Would you repeat every line of the material exactly?
== == ==
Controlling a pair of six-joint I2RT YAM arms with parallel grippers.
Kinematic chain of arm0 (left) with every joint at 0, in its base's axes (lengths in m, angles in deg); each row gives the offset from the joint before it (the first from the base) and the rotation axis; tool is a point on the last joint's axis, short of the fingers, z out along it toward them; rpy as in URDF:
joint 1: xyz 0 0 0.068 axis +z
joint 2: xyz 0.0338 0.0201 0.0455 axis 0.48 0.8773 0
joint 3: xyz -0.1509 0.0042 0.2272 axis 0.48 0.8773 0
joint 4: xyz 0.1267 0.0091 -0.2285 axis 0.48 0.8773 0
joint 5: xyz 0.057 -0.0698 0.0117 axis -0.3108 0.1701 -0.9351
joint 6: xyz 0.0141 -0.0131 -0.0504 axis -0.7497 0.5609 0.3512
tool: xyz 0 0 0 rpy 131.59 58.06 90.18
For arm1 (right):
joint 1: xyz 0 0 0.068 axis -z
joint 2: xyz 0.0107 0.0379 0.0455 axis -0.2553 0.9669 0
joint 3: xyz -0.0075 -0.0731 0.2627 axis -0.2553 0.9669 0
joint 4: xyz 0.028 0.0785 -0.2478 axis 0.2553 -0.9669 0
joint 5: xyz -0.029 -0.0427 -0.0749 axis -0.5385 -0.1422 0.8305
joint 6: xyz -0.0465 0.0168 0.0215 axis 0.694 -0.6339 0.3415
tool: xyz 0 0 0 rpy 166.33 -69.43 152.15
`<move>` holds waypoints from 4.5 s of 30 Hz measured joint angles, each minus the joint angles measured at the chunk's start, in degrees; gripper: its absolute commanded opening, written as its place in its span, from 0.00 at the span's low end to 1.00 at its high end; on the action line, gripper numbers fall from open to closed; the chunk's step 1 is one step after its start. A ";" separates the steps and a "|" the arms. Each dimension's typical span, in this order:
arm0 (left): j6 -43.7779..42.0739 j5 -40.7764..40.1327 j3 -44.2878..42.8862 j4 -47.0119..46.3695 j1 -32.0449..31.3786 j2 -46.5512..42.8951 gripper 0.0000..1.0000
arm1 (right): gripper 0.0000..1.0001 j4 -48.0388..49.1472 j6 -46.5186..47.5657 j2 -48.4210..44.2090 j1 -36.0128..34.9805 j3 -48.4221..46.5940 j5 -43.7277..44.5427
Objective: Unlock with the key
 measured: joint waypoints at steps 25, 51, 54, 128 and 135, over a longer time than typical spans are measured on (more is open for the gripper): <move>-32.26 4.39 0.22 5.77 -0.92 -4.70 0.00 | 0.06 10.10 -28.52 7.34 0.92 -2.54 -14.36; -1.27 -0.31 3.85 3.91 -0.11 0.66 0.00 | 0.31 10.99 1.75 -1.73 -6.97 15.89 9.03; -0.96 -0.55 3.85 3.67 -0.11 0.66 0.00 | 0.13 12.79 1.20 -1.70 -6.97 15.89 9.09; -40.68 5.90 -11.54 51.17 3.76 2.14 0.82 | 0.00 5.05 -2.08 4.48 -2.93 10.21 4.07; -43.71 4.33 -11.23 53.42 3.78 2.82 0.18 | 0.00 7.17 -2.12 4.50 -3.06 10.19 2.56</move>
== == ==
**Expected answer:**
Controlling a pair of six-joint I2RT YAM arms with parallel grippers.
Kinematic chain of arm0 (left) with every joint at 0, in its base's axes (lengths in m, angles in deg); each row gives the offset from the joint before it (the first from the base) and the rotation axis; tool is a point on the last joint's axis, short of the fingers, z out along it toward them; rpy as in URDF:
joint 1: xyz 0 0 0.068 axis +z
joint 2: xyz 0.0338 0.0201 0.0455 axis 0.48 0.8773 0
joint 3: xyz -0.1509 0.0042 0.2272 axis 0.48 0.8773 0
joint 4: xyz 0.1267 0.0091 -0.2285 axis 0.48 0.8773 0
joint 5: xyz 0.057 -0.0698 0.0117 axis -0.3108 0.1701 -0.9351
joint 6: xyz 0.0141 -0.0131 -0.0504 axis -0.7497 0.5609 0.3512
tool: xyz 0 0 0 rpy 131.59 58.06 90.18
For arm1 (right):
joint 1: xyz 0 0 0.068 axis -z
joint 2: xyz 0.0107 0.0379 0.0455 axis -0.2553 0.9669 0
joint 3: xyz -0.0075 -0.0731 0.2627 axis -0.2553 0.9669 0
joint 4: xyz 0.028 0.0785 -0.2478 axis 0.2553 -0.9669 0
joint 5: xyz -0.029 -0.0427 -0.0749 axis -0.5385 -0.1422 0.8305
joint 6: xyz -0.0465 0.0168 0.0215 axis 0.694 -0.6339 0.3415
tool: xyz 0 0 0 rpy 166.33 -69.43 152.15
`<move>` holds waypoints from 4.5 s of 30 Hz measured joint angles, each minus the joint angles measured at the chunk's start, in degrees; gripper: its absolute commanded opening, written as its place in its span, from 0.00 at the span's low end to 1.00 at its high end; on the action line, gripper numbers fall from open to closed; the chunk's step 1 is one step after its start. A ";" separates the steps and a "|" the arms. Each dimension's typical span, in this order:
arm0 (left): j6 -43.7779..42.0739 j5 -40.7764..40.1327 j3 -44.2878..42.8862 j4 -47.0119..46.3695 j1 -32.0449..31.3786 j2 -46.5512..42.8951 gripper 0.0000..1.0000
arm1 (right): gripper 0.0000..1.0001 j4 -48.0388..49.1472 j6 -46.5186..47.5657 j2 -48.4210..44.2090 j1 -36.0128..34.9805 j3 -48.4221..46.5940 j5 -43.7277..44.5427
Objective: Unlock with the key
 measured: joint waypoints at steps 25, 51, 54, 128 and 135, over a longer time than typical spans are measured on (more is open for the gripper): <move>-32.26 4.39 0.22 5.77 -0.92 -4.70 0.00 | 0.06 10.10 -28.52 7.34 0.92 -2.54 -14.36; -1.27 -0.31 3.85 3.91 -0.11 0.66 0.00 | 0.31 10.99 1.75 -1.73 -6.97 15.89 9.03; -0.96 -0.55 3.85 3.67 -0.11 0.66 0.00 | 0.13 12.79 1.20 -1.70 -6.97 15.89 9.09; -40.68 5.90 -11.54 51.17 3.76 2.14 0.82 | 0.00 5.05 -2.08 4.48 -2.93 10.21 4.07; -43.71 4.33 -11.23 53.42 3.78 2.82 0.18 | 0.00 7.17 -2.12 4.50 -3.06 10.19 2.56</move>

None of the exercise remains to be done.